> **REQUIREMENT**
Set down the lines of the data exactly, starting at the first and stopping after the line containing "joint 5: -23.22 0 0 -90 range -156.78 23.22".
(DATASET EXCERPT)
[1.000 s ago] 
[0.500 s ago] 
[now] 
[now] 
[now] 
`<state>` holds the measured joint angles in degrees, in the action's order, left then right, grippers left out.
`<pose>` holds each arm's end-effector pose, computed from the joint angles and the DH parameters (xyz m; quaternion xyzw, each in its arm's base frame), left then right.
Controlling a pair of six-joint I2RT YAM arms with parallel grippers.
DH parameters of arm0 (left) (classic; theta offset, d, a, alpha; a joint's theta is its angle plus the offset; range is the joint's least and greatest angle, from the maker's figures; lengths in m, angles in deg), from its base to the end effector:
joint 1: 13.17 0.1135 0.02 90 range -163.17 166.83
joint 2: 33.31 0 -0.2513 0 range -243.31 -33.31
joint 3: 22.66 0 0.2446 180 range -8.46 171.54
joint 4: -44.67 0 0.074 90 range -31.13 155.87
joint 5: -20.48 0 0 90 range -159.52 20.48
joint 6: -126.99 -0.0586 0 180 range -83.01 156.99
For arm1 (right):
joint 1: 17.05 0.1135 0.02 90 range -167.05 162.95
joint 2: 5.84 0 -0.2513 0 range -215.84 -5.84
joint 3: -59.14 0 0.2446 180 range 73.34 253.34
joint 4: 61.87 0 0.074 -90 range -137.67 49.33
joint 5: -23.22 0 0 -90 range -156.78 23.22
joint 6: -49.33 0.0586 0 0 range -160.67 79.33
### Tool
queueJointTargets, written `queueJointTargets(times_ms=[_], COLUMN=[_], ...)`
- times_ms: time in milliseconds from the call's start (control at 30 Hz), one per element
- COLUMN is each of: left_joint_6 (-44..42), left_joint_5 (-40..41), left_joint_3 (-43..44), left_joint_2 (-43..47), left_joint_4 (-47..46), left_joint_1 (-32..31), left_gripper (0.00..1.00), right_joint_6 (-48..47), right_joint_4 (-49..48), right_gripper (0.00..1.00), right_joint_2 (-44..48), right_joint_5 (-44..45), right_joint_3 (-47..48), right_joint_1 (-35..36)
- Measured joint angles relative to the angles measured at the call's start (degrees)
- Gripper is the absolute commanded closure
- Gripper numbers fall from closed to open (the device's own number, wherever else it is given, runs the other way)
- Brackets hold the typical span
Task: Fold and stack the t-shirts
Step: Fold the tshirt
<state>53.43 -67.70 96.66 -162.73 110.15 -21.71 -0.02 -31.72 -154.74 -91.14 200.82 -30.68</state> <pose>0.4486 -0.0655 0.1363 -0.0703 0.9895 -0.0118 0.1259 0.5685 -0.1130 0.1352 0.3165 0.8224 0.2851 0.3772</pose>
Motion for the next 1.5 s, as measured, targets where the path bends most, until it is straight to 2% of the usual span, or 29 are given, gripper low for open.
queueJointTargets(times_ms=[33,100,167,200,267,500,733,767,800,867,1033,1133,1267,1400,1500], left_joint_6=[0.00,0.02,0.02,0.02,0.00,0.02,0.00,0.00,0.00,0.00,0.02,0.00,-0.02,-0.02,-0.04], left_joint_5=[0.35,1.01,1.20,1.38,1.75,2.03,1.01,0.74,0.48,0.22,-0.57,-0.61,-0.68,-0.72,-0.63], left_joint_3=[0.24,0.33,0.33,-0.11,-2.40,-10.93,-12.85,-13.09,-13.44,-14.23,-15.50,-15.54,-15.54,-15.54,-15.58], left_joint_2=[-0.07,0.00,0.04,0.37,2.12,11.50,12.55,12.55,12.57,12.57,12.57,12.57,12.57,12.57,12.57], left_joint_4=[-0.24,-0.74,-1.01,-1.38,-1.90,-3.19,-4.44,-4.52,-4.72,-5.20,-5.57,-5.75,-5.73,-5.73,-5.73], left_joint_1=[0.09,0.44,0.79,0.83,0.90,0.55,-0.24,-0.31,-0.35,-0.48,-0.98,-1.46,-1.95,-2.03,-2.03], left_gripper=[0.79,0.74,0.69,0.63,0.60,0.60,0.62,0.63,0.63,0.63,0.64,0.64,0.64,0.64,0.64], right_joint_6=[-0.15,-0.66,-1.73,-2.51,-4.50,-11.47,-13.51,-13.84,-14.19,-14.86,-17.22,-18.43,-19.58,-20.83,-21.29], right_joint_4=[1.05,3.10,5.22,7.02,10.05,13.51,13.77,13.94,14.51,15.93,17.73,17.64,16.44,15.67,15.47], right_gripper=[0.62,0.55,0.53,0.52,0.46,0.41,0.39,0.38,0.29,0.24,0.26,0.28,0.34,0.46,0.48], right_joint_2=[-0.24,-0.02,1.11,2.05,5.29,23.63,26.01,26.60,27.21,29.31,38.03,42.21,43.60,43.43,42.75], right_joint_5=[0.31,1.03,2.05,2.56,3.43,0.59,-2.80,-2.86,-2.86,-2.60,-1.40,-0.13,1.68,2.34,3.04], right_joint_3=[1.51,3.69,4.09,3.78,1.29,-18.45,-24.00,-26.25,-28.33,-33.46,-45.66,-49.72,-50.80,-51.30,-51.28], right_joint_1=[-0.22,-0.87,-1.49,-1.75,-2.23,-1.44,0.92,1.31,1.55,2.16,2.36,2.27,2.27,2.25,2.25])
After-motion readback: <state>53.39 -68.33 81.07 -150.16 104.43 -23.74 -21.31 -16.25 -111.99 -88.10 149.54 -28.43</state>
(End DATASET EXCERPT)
> **ANSWER**
[1.000 s ago] 
[0.500 s ago] 
[now] 
[now] 
[now] 
`<state>` holds the measured joint angles in degrees, in the action's order, left then right, grippers left out.
`<pose>` holds each arm's end-effector pose, computed from the joint angles and the DH parameters (xyz m; quaternion xyzw, each in its arm's base frame), left then right.
Controlling a pair of six-joint I2RT YAM arms with parallel grippers.
DH parameters of arm0 (left) (classic; theta offset, d, a, alpha; a joint's theta is its angle plus the offset; range is the joint's least and greatest angle, from the maker's figures; lengths in m, angles in deg), from its base to the end effector:
joint 1: 13.17 0.1135 0.02 90 range -163.17 166.83
joint 2: 33.31 0 -0.2513 0 range -243.31 -33.31
joint 3: 22.66 0 0.2446 180 range -8.46 171.54
joint 4: -44.67 0 0.074 90 range -31.13 155.87
joint 5: -20.48 0 0 90 range -159.52 20.48
joint 6: -126.99 -0.0586 0 180 range -83.01 156.99
For arm1 (right):
joint 1: 17.05 0.1135 0.02 90 range -167.05 162.95
joint 2: 5.84 0 -0.2513 0 range -215.84 -5.84
joint 3: -59.14 0 0.2446 180 range 73.34 253.34
joint 4: 61.87 0 0.074 -90 range -137.67 49.33
joint 5: -23.22 0 0 -90 range -156.78 23.22

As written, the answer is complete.